New Mexico Gov. Susana Martinez has signed a bill into law that will reduce workers compensation benefits for injured workers found to be intoxicated at the time of their work accident.

S.B. 214, signed into law Wednesday, says that benefits can be reduced by 10% to 90% based on the extent to which drugs or alcohol contributed to a worker's injury, according to bill language posted on the New Mexico Legislature website. A reduction in benefits is only allowed if the worker's employer has a written workplace drug and alcohol policy, the law says.

Employers will be responsible for paying for drug tests, which can include urine, blood or breath analysis, according to the bill. Workers who refuse to take a post-accident drug test or fail to release the results of a test to their employer can be denied workers comp benefits.

“If an employee is drunk or high on the job, they shouldn't be rewarded with full workers compensation benefits when they injure themselves,” Gov. Martinez said Wednesday in a statement. “It's a matter of common sense, and that's why I'm signing this legislation.”

New Mexico has attempted to pass similar legislation in the past. A 2014 bill would have denied all workers comp benefits to injured workers who were found to be intoxicated at work. Another bill submitted to the New Mexico Legislature last year also would have reduced workers comp benefits based on the level of an injured worker's intoxication.

New Mexico legislators also are considering a bill that would prevent employers from having to pay for medical marijuana under workers compensation claims.

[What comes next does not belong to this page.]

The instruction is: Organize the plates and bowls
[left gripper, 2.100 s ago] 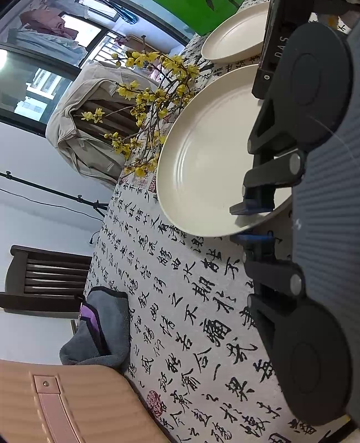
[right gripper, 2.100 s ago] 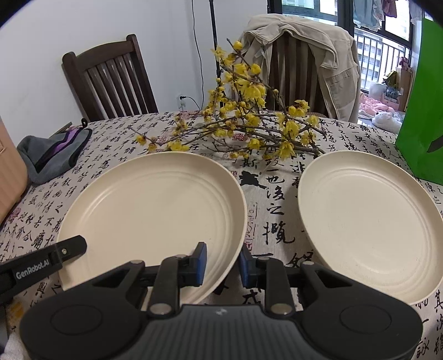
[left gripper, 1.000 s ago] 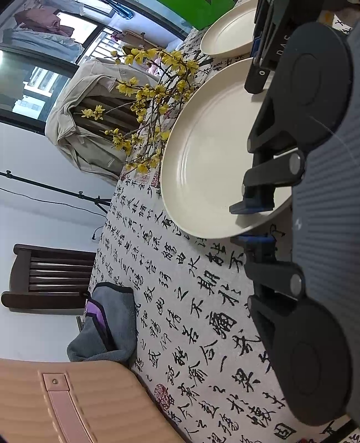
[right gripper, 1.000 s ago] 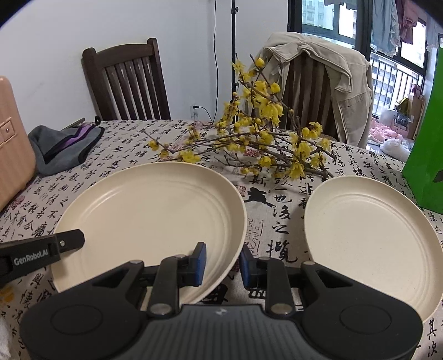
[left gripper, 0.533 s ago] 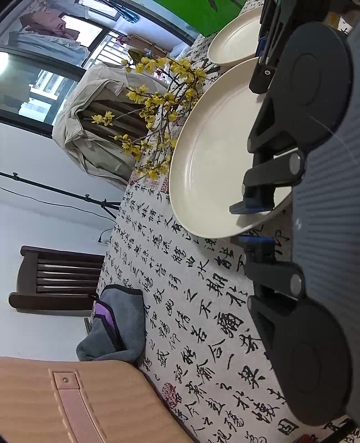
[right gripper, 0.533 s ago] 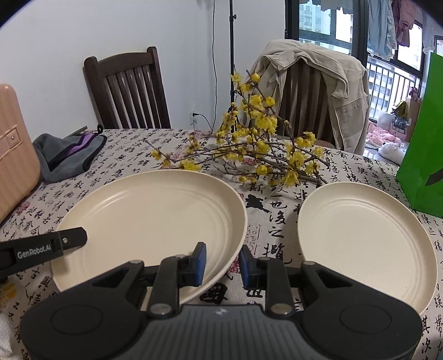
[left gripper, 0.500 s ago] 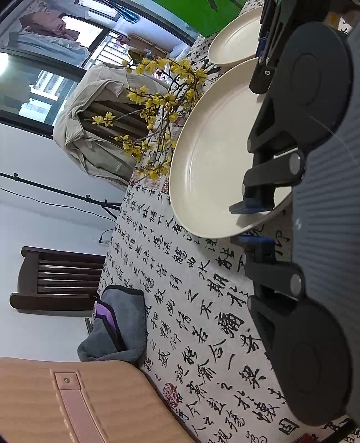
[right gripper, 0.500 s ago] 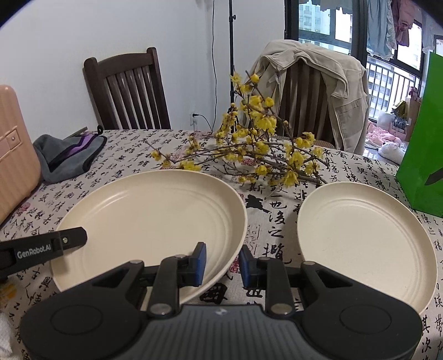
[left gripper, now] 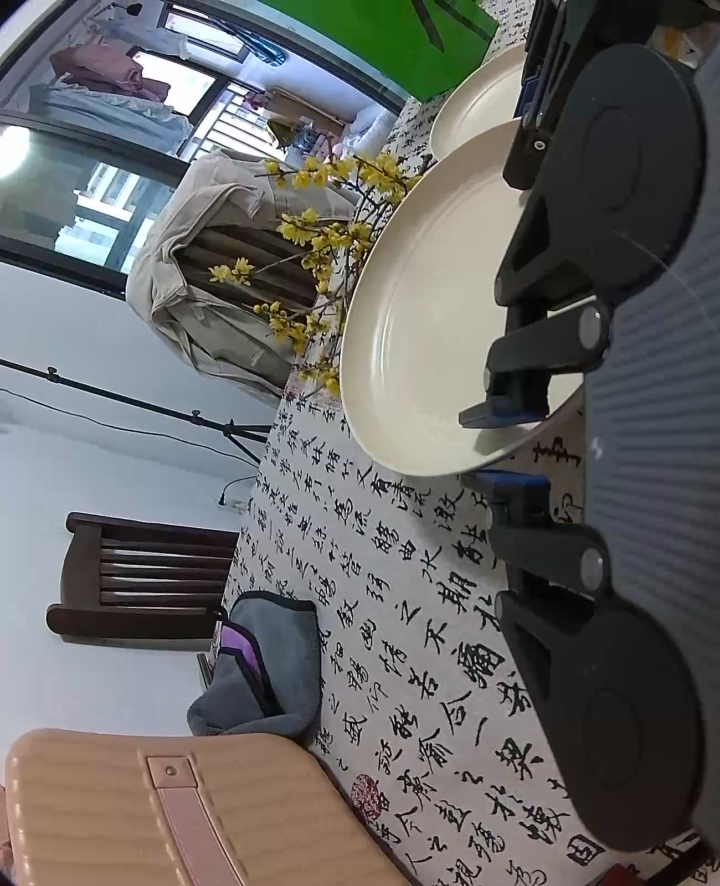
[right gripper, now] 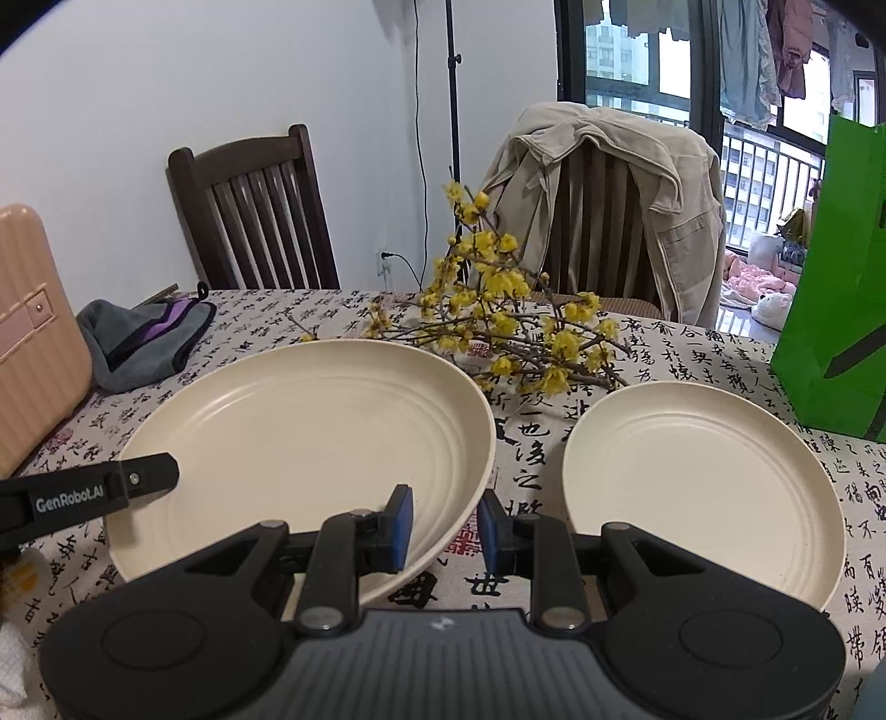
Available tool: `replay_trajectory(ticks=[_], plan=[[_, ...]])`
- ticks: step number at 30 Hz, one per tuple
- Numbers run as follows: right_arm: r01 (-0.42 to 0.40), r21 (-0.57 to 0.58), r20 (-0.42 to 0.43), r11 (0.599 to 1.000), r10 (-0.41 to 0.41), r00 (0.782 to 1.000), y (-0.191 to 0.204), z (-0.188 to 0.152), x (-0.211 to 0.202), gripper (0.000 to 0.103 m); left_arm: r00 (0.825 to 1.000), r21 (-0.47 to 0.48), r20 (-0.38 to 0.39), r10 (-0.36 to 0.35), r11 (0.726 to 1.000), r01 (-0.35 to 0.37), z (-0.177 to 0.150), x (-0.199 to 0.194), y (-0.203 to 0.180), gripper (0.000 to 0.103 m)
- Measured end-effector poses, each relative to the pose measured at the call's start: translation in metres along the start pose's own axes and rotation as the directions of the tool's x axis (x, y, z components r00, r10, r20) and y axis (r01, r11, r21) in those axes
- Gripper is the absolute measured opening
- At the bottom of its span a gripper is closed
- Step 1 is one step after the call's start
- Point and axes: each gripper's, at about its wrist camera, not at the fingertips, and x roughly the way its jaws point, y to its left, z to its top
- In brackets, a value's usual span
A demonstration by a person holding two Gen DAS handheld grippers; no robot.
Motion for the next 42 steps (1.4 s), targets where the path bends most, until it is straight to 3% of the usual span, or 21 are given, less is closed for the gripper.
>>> replay_trajectory(ticks=[26,42], plan=[[0.012,0.044,0.073,0.999,-0.015,0.997,-0.017,0.0,-0.043,0.025,0.995,0.037,0.091,-0.048,0.998,0.044,0.002,-0.037,-0.025,0.016],[0.012,0.075,0.098,0.997,-0.019,0.995,-0.032,-0.002,-0.065,0.022,0.994,0.061,0.099,-0.054,0.997,0.048,-0.008,-0.052,-0.04,0.016]])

H.B. 195, which is being considered by a New Mexico Senate committee, was proposed after the New Mexico Workers' Compensation Administration began requiring employers and insurers to reimburse injured workers for medical marijuana as of Jan. 1.

Such reimbursements were ordered after the New Mexico Court of Appeals had ruled three times since May 2014 that medical marijuana should be classified as reasonable and necessary medical care for injured workers.